By Mark Hallum
Activists were celebrating a victory over developers following the announcement Sun Equity would withdraw its rezoning application for a 13-story partial affordable housing structure in Elmhurst with Target on the ground level.
Under the current zoning, Sun Equity can still build 10 stories of housing and the retail space, but would no longer be required to fulfill any inclusionary housing requirements, according to a spokesman for Councilman Francisco Moya (D-Corona).
The ULURP application, already approved by the City Planning Commission, allows the developers to build 13 stories instead of 10 on an empty lot at 40-31 82nd St., which would feature 40 percent affordable housing units and a Target center.
Democratic State Assembly candidate Catalina Cruz has long opposed the project because of the supposed danger it poses to patients at Elmhurst Hospital.
“As proposed, the new construction would have endangered the lives of the people in our community by blocking ambulances from getting to Elmhurst Hospital, jeopardized small businesses, and potentially raised the rent on tenants in the surrounding area,” Cruz said. “Our community remains in dire need of affordable housing, but it should never come at the expense of our safety.
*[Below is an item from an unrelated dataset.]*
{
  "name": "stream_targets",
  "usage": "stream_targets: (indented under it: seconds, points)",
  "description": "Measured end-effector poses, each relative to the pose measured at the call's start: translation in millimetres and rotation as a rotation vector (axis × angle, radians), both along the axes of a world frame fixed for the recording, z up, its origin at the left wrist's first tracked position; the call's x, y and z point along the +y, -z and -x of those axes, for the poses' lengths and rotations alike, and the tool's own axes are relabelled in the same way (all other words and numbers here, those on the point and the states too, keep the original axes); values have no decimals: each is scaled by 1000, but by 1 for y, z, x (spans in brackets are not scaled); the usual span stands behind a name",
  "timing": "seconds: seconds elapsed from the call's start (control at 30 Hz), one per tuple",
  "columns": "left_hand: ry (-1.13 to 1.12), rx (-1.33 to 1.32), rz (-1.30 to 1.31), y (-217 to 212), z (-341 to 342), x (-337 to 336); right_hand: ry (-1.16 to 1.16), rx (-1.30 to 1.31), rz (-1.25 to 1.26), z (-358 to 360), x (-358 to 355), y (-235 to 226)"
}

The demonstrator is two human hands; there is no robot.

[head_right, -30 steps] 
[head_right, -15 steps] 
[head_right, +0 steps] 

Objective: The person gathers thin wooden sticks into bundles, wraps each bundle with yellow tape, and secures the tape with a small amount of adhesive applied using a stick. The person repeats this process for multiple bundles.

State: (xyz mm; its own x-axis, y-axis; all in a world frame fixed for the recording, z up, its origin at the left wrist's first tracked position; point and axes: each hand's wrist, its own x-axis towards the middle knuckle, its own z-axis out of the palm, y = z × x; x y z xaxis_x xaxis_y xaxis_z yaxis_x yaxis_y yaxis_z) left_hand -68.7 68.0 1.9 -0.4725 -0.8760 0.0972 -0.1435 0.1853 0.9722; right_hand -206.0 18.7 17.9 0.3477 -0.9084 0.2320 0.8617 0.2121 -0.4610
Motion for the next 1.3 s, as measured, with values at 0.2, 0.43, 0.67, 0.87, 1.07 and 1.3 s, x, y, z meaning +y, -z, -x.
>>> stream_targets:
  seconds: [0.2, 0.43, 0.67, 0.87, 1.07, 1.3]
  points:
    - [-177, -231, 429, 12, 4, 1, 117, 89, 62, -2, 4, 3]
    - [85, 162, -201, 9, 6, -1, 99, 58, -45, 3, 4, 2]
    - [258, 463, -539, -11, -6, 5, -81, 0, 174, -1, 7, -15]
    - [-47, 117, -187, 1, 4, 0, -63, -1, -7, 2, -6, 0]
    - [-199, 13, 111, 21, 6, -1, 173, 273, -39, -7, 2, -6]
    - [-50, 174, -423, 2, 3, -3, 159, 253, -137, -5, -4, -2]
The developer now has the responsibility of engaging the community moving forward. We must ensure that the voices of our neighbors and small business owners are heard.”
Cruz is in the running against Assemblywoman Ari Espinal (D-Jackson Heights), who only won her seat in the Legislature in April.
“Today, we can honestly say that we have won the first battle, but this fight is far from over,” said Espinal. “This was never the right proposal for our neighborhood, and we need to keep the pressure on to stop the retail development that will increase traffic and congestion in our community… The fact that something is ‘as-of-right’ doesn’t make it morally right,” she said. “A giant Target and a parking garage in the middle of our neighborhood will mean too much traffic, more dangerous streets, and real health care crises if ambulances are delayed from reaching Elmhurst Hospital due to congested streets.”
Queens Neighborhoods United, an anti-gentrification organization, played a part on the front lines of opposition to the proposal by sending protesters to public hearings and organizing rallies and press conferences highlighting the damages feared from the project.
City Planning Commission Chairwoman Marisa Lago told Politico that although permits for the rezoning would not be pursued, the community could be left without any affordable housing in the deal.
“The Target would still be built,” she said. “There would be housing built, none of it affordable, and it would be an as-of-right development, with no public review.”
The proposal has caused a stir in the community where many attendees at various meetings discussed being priced out of the neighborhood as it is and that the proposal did not have deep enough affordability with only 40 percent of units meeting a $40,000-a-year household salary.
The community expressed fears that Target would run the many immigrant-owned mom-and-pop shops into the ground as well with many echoing the phrase “Target is the new Walmart.”
The housing development proposal has been through the ringer after being rejected by Community Board 2’s zoning committee and later rejected by the rest of the advisory board members almost unanimously at its general meeting in March.
As the proposal made its way to a hearing for an advisory decision from Borough President Melinda Katz, she recommended that the City Planning Commission approve the zoning change on the condition the developers maintain a minimum of 30 percent affordable units, manage traffic congestion and that the Target outlet on the ground floor hire only neighborhood residents.
Although Moya and Espinal said the plan was not ideal for the community and had originally been supported by the previous Council member, Julissa Ferreras-Copeland strongly denied the claim.
“I never supported the 82nd Street re-development as currently proposed,” Ferreras-Copeland said. “I met with the developer twice to encourage them to build a school or a community center in 2016 and early 2017. Unfortunately, the developer did not pursue either option which would directly benefited the community.”